Count the lines in the records that hold the string "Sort". Only the number should be given.

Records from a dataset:

────────────────

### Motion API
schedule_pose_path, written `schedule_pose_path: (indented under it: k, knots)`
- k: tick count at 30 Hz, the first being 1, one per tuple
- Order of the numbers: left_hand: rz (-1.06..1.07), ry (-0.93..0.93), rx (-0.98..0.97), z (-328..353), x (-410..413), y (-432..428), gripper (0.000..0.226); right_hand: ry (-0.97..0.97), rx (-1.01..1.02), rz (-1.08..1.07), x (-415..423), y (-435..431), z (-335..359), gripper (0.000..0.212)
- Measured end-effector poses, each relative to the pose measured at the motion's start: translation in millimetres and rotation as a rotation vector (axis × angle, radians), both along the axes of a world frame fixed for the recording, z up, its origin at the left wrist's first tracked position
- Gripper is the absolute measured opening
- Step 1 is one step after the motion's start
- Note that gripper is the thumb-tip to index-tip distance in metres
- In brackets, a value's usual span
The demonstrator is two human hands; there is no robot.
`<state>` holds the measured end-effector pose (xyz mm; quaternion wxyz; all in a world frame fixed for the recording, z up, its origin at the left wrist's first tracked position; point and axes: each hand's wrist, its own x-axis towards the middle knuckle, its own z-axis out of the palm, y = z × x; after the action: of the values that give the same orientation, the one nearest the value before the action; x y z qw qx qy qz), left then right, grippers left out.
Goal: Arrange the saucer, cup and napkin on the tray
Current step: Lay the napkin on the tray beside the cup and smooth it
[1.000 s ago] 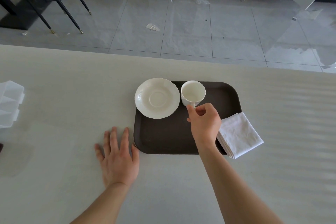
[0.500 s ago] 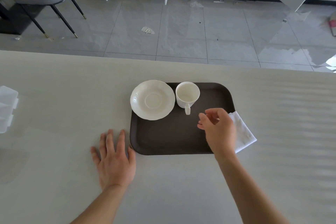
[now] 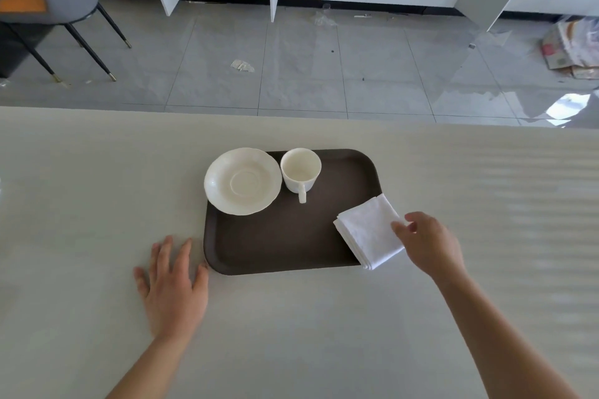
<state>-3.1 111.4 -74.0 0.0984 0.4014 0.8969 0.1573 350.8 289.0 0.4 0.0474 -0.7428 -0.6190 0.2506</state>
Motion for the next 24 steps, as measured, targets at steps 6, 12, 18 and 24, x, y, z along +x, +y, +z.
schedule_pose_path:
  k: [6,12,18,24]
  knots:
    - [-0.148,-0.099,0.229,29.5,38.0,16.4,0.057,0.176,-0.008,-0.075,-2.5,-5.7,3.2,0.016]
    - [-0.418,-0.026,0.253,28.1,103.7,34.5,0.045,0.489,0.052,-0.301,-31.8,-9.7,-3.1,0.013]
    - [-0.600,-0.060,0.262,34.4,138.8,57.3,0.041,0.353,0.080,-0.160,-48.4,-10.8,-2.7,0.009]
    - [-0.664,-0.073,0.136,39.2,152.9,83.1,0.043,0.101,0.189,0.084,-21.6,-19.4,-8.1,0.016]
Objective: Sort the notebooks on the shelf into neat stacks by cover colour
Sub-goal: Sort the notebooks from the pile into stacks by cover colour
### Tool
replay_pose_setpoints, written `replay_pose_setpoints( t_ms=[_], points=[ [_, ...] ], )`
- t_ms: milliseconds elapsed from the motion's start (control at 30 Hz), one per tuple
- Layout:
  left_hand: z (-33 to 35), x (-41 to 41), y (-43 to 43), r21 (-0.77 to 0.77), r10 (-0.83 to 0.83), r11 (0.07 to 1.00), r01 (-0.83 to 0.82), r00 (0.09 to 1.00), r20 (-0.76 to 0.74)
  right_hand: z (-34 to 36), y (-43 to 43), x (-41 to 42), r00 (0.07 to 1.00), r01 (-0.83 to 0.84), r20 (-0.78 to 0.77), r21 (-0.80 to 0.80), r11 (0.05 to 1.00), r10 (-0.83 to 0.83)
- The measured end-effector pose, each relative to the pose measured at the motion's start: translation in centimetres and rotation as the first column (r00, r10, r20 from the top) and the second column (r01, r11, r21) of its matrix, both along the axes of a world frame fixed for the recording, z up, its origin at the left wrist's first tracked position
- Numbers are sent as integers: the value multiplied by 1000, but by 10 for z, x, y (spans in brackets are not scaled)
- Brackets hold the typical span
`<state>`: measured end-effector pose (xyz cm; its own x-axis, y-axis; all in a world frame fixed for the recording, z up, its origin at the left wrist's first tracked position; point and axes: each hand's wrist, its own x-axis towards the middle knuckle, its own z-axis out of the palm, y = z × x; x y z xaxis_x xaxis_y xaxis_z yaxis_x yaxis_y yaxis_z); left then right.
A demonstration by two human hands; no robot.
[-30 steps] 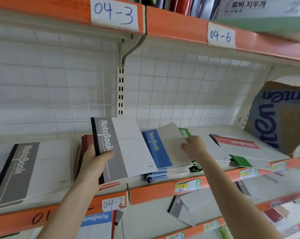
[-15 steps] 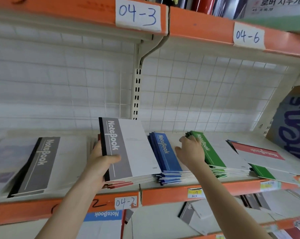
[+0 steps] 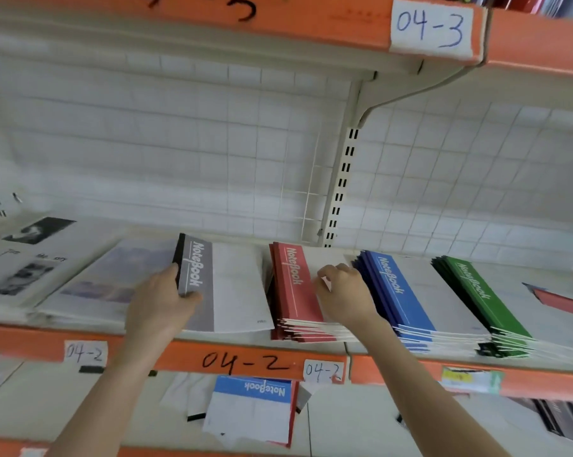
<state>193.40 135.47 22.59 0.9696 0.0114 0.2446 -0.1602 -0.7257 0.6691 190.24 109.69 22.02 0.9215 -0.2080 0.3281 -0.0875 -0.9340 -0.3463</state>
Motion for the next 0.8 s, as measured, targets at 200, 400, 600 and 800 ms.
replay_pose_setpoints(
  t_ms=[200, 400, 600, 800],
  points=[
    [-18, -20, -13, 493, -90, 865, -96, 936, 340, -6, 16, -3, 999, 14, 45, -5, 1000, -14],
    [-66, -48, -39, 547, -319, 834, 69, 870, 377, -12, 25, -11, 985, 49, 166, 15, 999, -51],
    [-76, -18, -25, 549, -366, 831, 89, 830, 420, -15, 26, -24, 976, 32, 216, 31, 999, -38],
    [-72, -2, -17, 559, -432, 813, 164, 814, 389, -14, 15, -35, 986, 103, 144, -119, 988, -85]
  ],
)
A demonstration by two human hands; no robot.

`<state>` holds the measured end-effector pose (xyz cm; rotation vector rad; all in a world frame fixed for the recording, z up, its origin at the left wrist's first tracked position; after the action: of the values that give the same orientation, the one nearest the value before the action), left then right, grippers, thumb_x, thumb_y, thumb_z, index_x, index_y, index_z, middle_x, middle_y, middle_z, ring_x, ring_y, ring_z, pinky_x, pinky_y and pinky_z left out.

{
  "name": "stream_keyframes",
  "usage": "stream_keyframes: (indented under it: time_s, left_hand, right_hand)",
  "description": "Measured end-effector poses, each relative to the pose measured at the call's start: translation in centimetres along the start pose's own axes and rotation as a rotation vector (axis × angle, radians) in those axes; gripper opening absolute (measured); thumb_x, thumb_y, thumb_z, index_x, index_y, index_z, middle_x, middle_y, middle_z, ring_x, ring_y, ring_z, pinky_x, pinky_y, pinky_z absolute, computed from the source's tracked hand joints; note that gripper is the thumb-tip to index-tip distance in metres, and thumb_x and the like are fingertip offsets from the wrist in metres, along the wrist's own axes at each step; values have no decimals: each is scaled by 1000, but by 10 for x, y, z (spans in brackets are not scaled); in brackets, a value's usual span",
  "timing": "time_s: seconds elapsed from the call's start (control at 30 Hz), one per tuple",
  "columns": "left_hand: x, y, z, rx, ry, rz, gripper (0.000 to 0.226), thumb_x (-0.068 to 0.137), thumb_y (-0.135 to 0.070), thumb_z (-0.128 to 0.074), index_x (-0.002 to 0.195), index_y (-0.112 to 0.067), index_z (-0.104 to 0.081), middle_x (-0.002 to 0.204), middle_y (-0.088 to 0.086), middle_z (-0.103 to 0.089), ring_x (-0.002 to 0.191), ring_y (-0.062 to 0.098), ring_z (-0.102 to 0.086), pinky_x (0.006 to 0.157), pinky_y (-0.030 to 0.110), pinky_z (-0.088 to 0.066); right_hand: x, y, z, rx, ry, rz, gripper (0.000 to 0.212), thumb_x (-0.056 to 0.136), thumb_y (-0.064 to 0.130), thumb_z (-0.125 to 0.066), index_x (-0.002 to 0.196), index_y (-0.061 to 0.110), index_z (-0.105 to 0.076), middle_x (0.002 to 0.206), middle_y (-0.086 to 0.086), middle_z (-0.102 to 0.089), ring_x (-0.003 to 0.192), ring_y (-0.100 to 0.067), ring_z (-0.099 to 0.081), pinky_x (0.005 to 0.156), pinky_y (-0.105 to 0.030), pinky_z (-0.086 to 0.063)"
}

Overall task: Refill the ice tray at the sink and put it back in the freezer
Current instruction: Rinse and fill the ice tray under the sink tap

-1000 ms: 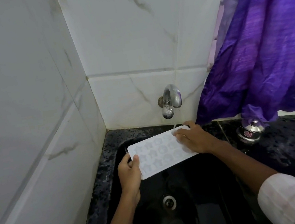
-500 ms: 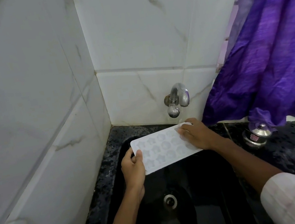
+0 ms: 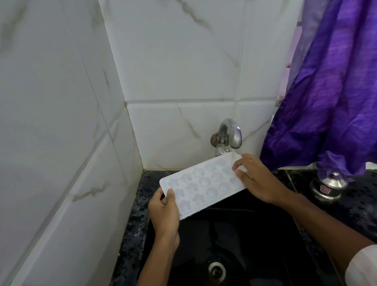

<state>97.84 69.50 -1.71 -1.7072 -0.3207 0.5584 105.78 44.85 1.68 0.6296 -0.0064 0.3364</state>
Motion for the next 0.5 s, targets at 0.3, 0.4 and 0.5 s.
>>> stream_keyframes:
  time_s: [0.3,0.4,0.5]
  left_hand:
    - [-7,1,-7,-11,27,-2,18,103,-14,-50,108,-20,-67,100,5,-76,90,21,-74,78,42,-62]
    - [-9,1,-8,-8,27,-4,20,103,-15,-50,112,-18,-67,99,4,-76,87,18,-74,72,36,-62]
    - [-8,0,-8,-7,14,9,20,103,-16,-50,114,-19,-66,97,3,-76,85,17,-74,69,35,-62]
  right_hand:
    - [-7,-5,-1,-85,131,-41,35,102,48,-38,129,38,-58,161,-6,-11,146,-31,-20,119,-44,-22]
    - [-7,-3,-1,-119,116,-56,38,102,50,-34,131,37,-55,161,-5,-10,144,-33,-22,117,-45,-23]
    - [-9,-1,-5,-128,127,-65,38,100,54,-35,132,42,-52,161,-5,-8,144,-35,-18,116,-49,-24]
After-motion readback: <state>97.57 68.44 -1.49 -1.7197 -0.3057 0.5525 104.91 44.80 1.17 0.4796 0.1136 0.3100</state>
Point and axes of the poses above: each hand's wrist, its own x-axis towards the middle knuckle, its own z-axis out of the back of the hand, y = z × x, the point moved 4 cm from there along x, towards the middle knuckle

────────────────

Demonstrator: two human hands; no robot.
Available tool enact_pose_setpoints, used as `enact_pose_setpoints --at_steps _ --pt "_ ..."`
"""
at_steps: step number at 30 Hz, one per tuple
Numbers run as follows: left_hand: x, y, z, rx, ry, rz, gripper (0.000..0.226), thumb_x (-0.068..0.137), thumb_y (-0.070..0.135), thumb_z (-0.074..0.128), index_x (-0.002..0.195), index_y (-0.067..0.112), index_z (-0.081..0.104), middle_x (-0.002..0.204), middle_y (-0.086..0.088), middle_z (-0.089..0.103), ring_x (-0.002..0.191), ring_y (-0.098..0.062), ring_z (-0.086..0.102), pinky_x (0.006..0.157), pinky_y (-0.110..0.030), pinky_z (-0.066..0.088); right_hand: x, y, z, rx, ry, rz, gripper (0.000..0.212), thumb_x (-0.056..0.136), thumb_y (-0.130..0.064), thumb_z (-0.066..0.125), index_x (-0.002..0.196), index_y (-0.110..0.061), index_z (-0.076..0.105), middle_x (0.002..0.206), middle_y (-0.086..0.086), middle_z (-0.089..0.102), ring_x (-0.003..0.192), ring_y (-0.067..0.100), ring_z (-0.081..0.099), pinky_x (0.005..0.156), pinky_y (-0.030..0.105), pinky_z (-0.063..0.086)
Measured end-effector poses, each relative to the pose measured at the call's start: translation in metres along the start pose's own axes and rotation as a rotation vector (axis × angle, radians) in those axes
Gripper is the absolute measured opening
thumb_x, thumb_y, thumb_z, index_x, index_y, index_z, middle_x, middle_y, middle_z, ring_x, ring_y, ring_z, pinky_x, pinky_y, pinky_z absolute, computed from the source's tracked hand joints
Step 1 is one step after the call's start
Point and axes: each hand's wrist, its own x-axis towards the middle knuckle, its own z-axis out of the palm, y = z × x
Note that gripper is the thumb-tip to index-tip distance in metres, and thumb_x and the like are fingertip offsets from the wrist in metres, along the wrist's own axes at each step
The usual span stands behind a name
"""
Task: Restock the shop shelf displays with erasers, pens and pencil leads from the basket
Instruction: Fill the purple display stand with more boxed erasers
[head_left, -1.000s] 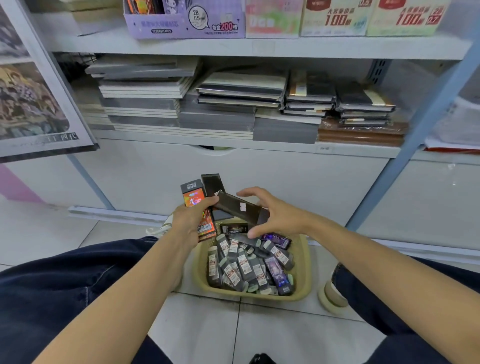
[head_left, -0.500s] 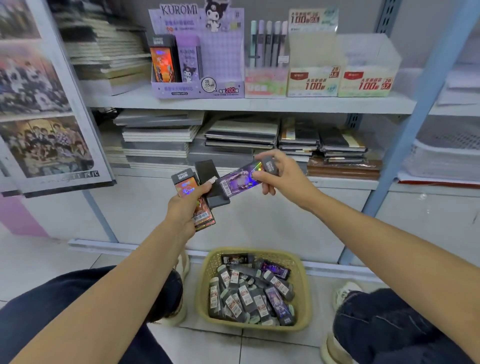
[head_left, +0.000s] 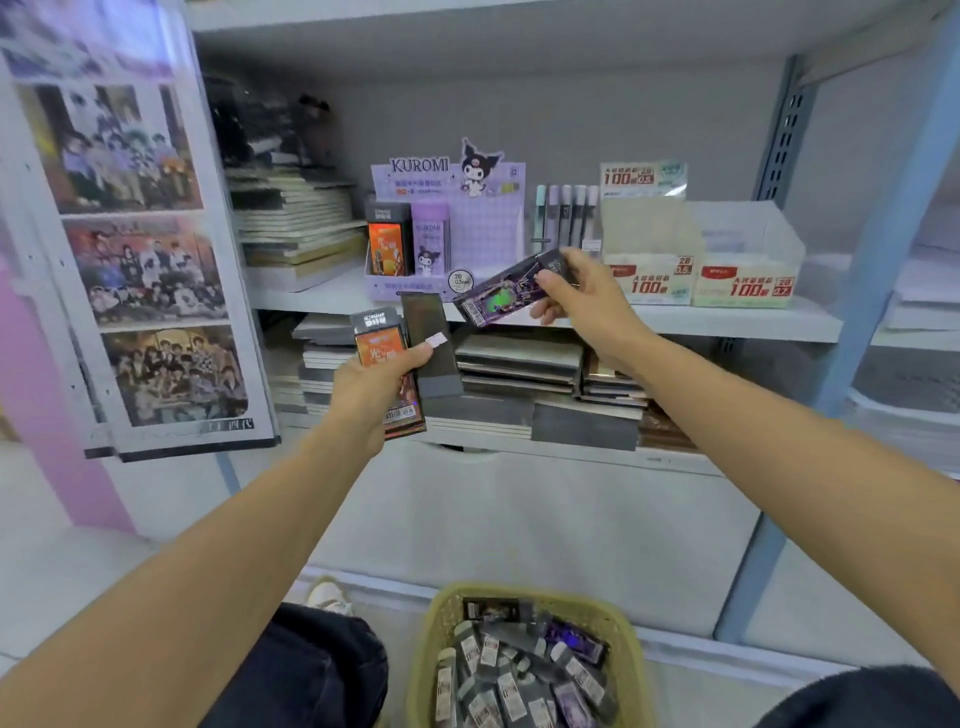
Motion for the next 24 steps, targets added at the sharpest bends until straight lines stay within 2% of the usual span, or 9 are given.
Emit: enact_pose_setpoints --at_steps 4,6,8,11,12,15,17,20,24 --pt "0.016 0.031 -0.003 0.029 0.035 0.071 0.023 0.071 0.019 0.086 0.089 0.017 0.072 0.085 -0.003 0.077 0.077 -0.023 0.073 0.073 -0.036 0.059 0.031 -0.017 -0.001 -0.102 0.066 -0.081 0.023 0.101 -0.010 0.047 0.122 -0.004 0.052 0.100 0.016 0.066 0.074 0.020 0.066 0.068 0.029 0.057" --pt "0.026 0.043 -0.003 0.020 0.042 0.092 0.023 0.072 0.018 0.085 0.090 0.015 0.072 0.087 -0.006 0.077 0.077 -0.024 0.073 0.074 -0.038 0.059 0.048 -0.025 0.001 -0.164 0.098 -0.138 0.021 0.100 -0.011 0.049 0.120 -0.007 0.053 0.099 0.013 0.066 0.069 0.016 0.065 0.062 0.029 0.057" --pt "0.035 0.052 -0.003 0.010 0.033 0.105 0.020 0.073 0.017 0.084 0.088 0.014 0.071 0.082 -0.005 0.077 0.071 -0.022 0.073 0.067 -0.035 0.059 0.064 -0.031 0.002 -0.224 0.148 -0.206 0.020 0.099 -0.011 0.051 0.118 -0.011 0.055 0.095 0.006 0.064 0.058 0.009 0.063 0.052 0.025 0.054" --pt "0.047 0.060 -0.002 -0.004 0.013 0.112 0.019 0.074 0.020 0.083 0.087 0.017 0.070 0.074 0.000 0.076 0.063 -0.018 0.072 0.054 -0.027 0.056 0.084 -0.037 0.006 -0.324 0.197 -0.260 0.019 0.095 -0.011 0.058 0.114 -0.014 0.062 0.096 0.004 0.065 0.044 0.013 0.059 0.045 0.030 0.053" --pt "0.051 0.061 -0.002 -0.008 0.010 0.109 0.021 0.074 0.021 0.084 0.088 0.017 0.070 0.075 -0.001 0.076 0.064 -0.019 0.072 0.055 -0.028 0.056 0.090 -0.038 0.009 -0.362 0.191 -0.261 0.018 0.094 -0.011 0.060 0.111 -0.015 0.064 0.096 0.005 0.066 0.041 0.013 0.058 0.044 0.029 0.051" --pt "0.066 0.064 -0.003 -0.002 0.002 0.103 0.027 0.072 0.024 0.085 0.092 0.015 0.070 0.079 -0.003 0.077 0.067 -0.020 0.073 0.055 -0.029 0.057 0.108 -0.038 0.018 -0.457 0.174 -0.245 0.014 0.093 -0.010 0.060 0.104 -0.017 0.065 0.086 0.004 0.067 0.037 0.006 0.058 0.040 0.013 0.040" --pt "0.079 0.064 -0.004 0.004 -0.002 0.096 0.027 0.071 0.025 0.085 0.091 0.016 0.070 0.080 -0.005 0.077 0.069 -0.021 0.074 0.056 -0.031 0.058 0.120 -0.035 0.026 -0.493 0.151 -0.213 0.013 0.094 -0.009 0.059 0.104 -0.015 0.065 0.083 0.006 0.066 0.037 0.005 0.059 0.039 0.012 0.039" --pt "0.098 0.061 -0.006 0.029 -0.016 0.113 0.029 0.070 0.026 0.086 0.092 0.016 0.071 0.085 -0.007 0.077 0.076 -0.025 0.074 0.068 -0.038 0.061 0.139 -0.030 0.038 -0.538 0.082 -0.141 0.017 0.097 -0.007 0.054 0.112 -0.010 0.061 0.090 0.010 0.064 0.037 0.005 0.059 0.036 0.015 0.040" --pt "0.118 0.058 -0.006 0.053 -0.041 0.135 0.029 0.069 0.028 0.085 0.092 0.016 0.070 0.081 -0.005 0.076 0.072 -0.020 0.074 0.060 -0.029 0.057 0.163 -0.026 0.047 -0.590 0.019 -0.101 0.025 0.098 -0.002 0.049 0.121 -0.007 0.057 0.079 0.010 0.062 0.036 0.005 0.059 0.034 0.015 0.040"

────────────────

Solution for this problem:
2